I grew up in a family that played board games, and my best friend's family played, too, so I got a lot of exposure to the limited stable of games available in the 1960s such as Go To The Head Of The Class, Sorry!, The Game of Life, Monopoly, Scrabble, Stratego, Operation, etc.
But somehow I missed out on Clue, which is another real classic, but one I didn't really get to play until fairly recently.
Clue is one of a fairly limited class of deduction games, where players use information gathered during the course of the game to deduce some hidden information. As such, it's a little rigorous compared to many other family games. You do have to think a bit. It's therefore a little hard for younger players to get into. Even some real "underagers" can play games like Monopoly with a little help because there's some luck involved and scope for advice and guidance because most information is open.
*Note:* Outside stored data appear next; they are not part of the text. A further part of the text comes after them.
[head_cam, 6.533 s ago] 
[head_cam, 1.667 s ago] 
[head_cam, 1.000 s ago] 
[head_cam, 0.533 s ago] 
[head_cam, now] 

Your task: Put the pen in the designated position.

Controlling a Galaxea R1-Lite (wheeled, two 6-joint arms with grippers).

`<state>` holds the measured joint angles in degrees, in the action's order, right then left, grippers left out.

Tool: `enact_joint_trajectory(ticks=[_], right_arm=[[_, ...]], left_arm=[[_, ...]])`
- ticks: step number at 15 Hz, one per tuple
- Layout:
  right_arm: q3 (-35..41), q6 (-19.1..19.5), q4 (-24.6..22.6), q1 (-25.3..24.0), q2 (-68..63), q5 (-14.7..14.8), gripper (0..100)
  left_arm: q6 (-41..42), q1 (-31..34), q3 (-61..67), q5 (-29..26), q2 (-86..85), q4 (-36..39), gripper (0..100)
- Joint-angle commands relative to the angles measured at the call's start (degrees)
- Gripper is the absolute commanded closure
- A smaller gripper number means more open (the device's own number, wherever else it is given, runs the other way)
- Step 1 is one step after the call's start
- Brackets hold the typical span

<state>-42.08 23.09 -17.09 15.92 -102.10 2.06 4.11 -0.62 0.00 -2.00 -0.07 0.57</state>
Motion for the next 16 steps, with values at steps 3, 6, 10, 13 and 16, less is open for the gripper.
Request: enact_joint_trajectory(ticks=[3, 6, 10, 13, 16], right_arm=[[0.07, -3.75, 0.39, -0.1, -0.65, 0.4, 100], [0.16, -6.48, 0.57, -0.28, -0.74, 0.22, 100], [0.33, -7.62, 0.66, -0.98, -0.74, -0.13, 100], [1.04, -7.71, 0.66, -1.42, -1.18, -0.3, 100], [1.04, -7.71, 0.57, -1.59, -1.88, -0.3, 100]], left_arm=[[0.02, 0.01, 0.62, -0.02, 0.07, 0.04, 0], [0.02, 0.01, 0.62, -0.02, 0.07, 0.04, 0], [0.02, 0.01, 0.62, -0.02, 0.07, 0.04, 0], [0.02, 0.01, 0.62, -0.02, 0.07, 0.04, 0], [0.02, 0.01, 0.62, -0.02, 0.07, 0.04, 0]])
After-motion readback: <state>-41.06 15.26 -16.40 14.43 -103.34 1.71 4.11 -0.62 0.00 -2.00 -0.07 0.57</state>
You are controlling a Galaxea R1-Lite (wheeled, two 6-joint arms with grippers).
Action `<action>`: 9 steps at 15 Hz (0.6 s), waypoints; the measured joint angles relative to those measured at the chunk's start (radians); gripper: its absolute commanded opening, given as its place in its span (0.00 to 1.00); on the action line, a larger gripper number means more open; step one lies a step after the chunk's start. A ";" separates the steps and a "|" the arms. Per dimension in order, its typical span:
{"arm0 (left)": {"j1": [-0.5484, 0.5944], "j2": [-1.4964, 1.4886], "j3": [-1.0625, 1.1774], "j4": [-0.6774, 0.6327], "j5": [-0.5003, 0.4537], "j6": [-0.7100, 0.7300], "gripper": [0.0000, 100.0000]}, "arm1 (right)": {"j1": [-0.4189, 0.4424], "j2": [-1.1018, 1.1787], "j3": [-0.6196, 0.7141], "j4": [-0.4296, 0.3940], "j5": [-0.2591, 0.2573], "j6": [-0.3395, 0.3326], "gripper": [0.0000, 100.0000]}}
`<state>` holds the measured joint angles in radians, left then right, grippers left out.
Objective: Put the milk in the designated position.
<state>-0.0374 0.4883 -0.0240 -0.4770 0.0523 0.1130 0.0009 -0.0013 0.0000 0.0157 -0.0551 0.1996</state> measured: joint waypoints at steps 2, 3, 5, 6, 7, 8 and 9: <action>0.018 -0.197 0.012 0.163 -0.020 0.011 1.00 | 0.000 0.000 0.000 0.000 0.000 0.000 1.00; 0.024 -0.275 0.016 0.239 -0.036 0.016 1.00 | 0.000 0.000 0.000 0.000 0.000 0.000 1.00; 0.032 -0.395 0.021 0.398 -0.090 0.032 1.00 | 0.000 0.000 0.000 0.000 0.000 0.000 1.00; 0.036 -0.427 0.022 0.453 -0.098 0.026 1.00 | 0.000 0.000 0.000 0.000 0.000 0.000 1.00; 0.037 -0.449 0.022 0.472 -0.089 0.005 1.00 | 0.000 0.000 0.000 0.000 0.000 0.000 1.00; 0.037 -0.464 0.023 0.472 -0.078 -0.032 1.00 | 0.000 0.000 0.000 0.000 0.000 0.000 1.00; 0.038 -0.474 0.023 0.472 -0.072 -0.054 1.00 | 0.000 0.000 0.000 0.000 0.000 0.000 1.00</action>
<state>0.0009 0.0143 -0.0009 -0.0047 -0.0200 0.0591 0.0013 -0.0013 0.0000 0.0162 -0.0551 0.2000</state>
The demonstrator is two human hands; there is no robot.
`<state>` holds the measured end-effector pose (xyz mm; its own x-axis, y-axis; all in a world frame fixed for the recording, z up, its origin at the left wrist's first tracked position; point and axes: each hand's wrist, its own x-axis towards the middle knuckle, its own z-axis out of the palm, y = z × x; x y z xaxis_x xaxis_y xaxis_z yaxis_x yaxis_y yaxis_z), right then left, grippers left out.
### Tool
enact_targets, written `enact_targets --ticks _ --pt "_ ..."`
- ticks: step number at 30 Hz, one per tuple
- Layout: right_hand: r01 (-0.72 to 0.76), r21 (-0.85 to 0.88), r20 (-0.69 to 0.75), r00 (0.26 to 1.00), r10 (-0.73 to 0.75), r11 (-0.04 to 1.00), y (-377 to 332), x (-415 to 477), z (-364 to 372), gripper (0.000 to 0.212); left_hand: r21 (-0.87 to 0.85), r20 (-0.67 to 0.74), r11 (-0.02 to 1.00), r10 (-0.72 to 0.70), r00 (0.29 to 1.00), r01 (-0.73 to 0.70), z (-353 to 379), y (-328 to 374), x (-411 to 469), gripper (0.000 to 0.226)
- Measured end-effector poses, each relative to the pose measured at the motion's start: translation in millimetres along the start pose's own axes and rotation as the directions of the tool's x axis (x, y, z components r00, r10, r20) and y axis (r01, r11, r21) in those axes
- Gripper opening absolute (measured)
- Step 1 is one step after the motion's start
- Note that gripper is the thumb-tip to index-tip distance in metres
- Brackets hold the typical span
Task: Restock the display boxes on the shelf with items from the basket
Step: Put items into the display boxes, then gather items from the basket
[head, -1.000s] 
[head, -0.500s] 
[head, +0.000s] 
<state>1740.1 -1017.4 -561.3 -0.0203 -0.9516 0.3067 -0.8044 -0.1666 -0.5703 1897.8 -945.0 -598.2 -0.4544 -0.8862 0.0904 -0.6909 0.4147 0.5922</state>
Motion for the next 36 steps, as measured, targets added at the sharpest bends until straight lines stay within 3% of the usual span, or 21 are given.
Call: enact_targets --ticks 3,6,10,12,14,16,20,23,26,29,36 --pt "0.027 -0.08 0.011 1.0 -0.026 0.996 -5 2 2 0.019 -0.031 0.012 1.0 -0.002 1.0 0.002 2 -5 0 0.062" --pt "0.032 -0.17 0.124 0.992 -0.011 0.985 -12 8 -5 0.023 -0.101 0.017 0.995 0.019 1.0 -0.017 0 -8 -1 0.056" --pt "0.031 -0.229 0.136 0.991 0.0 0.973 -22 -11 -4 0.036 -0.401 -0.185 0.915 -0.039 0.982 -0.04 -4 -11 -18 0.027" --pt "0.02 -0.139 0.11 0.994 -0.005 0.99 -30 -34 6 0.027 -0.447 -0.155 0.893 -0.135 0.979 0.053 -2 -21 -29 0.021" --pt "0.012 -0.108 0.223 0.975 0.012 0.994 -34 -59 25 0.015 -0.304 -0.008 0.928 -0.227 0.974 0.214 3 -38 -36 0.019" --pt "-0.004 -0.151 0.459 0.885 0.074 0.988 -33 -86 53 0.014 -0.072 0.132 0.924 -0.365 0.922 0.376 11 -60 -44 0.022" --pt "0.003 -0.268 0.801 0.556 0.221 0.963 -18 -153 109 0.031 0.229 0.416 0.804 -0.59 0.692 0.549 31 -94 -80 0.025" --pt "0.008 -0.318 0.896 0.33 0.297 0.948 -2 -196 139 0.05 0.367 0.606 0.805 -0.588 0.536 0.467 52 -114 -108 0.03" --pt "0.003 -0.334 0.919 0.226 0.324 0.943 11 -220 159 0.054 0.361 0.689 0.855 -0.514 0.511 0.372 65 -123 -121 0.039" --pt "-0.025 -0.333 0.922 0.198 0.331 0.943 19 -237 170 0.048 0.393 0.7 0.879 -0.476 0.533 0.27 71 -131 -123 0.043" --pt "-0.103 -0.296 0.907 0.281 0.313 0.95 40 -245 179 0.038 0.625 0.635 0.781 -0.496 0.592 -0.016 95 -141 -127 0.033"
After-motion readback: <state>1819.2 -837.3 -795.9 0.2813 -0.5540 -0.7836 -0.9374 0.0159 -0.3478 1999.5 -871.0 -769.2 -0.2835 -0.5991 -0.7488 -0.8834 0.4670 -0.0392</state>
Like Scrabble, Clue is really for a little older part oft he family.
For the ones old enough to get it, though, Clue is a good game and a lot of fun. It's a little clunky compared to newer games designs. The movement rules and spaces between the rooms are inelegant and inefficient, introducing a luck element that feels out of place.
I picked up the 50th anniversary edition, which comes in a tin and has deluxe pieces, including miniatures for the six suspects. This edition also has an extra weapon (poison) adding a little bit of challenge compared to the standard game, which has just six weapons.
All-in-all, it's a well-deserved classic game, still going very strong after more than five decades.